GIVEN DATA section start

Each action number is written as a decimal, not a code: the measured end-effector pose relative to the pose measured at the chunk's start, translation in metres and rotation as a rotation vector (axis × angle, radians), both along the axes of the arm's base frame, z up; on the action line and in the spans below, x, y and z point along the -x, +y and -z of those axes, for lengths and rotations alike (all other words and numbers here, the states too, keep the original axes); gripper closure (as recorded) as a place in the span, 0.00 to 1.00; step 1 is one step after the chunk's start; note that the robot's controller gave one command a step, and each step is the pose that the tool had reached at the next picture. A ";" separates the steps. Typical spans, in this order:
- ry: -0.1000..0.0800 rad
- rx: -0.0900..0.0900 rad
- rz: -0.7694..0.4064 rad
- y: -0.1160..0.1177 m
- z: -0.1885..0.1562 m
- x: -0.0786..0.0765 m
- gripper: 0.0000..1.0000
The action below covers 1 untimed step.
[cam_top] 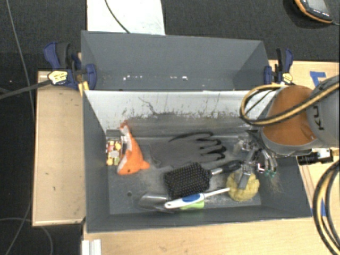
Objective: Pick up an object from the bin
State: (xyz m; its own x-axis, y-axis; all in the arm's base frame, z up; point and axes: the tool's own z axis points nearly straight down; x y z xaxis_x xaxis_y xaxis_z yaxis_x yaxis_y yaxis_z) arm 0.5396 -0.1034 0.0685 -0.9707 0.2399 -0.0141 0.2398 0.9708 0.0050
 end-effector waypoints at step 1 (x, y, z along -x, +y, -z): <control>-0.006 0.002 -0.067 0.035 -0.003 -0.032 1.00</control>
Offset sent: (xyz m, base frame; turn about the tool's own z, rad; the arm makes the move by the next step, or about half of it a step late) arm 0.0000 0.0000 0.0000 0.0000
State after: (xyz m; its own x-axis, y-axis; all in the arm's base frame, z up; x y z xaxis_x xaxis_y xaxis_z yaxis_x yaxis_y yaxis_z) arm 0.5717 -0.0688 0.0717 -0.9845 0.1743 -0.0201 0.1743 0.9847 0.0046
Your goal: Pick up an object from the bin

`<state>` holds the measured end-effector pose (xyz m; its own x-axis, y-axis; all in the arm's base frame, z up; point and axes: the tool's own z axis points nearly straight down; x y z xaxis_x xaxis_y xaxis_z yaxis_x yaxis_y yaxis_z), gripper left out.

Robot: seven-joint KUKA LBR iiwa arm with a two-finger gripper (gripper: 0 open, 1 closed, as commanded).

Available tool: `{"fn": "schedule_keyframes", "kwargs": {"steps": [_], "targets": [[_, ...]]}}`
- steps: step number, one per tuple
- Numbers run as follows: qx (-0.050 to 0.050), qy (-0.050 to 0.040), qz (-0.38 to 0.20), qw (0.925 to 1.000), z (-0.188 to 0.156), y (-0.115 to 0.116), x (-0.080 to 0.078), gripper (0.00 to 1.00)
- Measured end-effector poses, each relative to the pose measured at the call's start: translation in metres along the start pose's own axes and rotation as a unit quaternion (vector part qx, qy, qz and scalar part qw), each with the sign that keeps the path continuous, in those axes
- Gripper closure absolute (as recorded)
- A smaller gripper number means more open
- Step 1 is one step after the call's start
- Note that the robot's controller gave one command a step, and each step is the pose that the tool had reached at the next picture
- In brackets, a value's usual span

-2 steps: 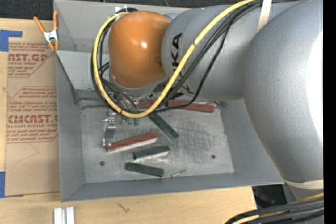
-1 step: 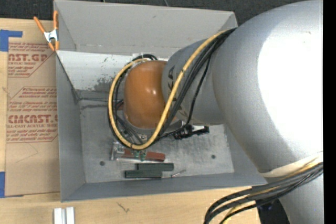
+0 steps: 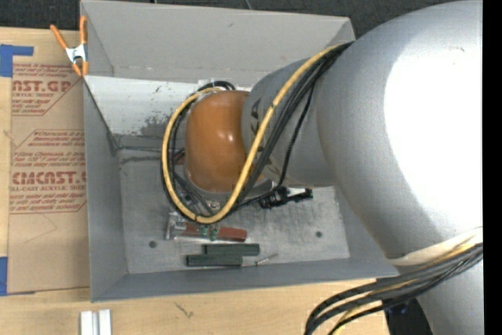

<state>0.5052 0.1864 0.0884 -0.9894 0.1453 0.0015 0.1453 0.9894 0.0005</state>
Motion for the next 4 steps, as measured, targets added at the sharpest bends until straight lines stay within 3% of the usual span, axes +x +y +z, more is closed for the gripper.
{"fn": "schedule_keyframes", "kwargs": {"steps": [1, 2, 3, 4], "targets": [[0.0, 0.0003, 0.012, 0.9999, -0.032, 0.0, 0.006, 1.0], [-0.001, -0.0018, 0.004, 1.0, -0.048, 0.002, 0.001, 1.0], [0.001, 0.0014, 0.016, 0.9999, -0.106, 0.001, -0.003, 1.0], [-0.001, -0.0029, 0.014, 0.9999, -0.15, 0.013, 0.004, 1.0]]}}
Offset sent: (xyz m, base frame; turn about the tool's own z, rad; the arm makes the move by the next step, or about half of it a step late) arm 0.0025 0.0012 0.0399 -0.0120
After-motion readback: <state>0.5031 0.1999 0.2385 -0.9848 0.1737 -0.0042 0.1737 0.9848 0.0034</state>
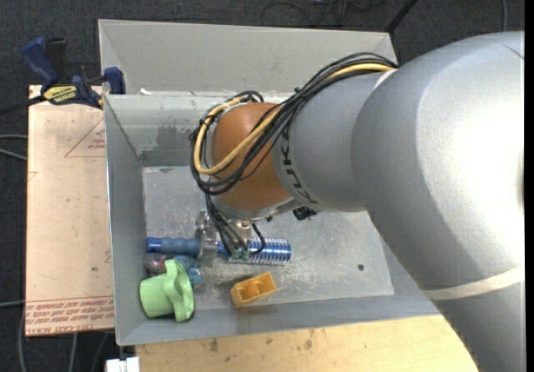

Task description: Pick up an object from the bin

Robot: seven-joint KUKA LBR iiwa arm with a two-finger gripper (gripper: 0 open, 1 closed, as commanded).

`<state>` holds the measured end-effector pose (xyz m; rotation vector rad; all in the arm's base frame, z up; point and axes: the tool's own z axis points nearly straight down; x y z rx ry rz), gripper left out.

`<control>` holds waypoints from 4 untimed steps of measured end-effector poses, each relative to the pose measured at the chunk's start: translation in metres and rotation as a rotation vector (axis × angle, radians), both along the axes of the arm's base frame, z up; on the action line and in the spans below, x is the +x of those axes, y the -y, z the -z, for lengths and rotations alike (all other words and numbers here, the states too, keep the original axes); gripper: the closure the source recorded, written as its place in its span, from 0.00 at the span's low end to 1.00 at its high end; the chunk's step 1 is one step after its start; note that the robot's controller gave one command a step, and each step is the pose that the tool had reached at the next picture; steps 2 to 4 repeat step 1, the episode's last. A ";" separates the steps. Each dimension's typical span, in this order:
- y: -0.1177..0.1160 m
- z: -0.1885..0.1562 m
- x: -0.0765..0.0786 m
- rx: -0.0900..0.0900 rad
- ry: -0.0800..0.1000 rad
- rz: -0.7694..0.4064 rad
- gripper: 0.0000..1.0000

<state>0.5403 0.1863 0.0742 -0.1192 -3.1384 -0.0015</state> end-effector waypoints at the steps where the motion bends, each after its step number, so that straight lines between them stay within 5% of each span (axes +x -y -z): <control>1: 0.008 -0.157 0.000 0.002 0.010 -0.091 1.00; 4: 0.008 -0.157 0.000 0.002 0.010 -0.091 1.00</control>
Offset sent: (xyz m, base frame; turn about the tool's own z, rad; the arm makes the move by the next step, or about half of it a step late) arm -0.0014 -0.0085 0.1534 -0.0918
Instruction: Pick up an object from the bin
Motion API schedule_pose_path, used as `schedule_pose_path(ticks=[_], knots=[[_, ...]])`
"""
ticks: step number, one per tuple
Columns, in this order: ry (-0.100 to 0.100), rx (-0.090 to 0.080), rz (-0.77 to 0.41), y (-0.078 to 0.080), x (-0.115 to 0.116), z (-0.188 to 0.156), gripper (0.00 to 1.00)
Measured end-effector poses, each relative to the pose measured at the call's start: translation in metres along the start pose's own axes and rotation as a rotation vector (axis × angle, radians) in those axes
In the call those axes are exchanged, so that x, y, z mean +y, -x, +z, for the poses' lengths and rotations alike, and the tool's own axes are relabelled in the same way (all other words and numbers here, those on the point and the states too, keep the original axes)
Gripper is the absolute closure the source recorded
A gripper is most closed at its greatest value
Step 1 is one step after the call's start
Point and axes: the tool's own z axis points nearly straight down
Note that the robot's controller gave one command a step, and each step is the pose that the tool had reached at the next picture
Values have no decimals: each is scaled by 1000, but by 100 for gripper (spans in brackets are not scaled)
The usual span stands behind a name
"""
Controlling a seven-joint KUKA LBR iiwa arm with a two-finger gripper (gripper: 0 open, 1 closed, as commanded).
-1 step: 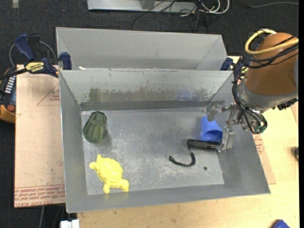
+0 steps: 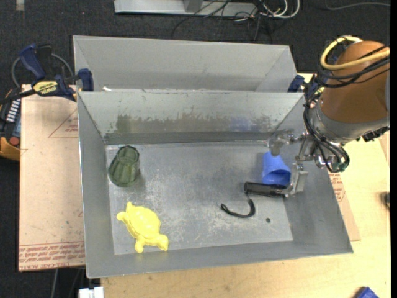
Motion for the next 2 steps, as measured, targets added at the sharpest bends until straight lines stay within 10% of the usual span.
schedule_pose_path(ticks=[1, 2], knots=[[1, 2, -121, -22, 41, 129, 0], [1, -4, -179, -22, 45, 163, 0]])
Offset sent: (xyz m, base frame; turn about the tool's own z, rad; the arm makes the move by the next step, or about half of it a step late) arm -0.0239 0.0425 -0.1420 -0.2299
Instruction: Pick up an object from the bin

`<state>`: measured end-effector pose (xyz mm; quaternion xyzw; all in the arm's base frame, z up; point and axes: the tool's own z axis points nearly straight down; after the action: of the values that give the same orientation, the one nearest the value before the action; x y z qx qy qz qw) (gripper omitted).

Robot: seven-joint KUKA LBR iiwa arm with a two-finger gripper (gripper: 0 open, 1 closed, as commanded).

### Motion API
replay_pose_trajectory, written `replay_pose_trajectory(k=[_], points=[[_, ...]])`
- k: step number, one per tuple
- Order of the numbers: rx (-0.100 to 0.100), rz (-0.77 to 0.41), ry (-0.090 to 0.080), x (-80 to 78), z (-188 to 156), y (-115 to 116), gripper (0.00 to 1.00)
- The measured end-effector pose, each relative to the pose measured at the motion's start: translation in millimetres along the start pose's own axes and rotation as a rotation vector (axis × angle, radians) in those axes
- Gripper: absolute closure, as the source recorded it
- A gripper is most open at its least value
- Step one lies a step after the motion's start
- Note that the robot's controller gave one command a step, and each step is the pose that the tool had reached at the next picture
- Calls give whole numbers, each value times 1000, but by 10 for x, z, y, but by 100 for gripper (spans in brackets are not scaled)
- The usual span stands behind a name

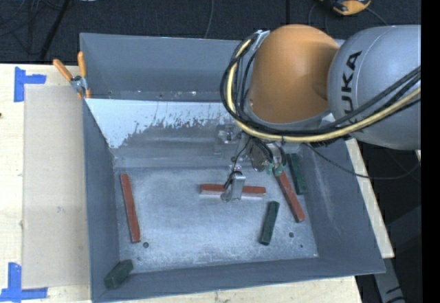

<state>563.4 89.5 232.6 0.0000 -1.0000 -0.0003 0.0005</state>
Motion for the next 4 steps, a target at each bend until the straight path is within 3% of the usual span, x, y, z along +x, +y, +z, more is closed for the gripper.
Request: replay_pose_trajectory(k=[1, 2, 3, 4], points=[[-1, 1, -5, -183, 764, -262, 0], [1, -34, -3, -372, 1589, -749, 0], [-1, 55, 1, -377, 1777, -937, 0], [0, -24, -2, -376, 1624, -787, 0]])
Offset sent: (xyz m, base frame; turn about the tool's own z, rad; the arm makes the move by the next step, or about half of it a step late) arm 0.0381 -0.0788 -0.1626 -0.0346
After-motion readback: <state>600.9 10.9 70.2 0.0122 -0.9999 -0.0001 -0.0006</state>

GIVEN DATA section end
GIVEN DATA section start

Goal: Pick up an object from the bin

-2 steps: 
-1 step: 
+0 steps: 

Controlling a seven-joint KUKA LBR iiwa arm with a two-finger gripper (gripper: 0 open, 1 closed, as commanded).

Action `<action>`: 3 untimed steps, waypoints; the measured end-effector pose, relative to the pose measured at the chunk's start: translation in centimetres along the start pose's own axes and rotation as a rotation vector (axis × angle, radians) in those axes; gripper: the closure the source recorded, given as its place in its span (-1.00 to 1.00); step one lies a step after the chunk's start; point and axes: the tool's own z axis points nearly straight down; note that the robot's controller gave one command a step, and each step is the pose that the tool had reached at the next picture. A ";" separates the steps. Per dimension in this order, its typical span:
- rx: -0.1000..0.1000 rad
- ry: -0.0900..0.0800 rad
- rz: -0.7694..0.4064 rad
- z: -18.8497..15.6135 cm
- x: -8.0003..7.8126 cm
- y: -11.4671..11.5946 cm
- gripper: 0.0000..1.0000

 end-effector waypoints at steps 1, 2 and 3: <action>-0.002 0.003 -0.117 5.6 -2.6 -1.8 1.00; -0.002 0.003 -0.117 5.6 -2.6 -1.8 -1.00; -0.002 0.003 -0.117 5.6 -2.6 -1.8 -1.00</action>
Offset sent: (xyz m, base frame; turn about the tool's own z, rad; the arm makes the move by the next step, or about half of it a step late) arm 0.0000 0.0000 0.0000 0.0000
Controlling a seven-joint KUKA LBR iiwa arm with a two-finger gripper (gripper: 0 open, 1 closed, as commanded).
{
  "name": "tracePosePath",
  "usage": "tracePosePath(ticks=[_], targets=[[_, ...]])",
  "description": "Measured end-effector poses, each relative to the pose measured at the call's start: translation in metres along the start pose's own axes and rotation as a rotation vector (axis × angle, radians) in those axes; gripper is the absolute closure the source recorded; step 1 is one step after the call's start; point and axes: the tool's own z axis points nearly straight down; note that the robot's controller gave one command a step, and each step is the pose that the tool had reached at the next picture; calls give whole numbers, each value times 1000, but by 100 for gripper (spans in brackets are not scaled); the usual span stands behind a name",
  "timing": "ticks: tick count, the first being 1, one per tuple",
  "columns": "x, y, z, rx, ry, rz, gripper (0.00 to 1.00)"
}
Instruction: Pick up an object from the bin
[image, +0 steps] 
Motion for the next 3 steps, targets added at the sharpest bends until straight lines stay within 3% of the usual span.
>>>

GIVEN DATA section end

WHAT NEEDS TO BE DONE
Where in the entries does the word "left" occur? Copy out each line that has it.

REPLY TO THE TASK
`<state>` holds the measured end-effector pose (xyz m; its own x-axis, y-axis; all in the arm's base frame, z up; point and axes: the tool's own z axis points nearly straight down; x y z xaxis_x xaxis_y xaxis_z yaxis_x yaxis_y yaxis_z), gripper left out.
`<state>` holds the measured end-effector pose (xyz m; rotation vector rad; all in the arm's base frame, z up; point and axes: the tool's own z axis points nearly straight down; x y z rx ry rz), gripper left out.

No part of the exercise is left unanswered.